Das Ruhepotenzial als elektrochemische Größe stellt die negative Ladung eines Axons gegenüber seiner Umgebung im nicht angeregten Zustand dar. Sie beträgt im Regelfall -70mV.

Die Ursache für das Zustandekommen des Ruhepotenzials liegt in der Ionenverteilung inner- und außerhalb des Axons sowie der Semipermeabilität der Axonmembran. Das bedeutet, dass die Membran nicht alle Ionen durchlässt. So ist sie für Kaliumionen gut durchlässig, für Natrium- und Chloridionen schon bedeutend weniger, und für organische Anionen überhaupt nicht durchlässig.

Insgesamt ist das System bestrebt, den Ladungsausgleich ebenso wie den Konzentrationsausgleich stabil zu halten.
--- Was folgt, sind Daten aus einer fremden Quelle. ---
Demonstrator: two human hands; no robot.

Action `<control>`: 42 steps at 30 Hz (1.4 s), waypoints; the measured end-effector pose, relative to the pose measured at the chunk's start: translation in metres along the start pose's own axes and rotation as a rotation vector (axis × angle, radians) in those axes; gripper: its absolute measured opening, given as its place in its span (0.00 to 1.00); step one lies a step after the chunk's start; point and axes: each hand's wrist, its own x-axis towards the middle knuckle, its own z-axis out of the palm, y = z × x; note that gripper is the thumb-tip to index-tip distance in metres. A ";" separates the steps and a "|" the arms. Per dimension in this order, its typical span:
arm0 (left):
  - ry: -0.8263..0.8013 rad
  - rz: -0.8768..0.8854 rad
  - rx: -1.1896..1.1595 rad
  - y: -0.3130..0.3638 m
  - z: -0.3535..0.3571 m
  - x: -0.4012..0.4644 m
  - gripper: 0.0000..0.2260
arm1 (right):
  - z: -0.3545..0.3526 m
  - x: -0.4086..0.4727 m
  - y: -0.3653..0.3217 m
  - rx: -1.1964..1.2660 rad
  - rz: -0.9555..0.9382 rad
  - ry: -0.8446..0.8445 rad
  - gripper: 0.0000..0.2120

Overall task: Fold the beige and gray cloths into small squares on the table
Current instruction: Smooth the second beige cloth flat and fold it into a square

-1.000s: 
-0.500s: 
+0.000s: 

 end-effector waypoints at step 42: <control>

Befinden sich beispielsweise zu viele Kaliumionen im Inneren des Axons, strömen einige hinaus (-> Konzentrationsausgleich). Irgendwann wird dann der Punkt erreich sein, an dem der äußere Bereich des Axons so stark positiv geladen sein wird, dass die positiven Ionen sich immer mehr abstoßen und Kaliumionen werden wieder zurück ins Innere des Axons gedrängt (-> Ladungsausgleich).

Die Natrium-Kalium-Pumpe an der Axonmembran hilft dabei, das Ruhepotenzial aufrecht zu erhalten. Sie befördert unter Energieverbrauch pro Drehung drei Natriumionen hinaus und gleichzeitig zwei Kaliumionen in den Axon hinein.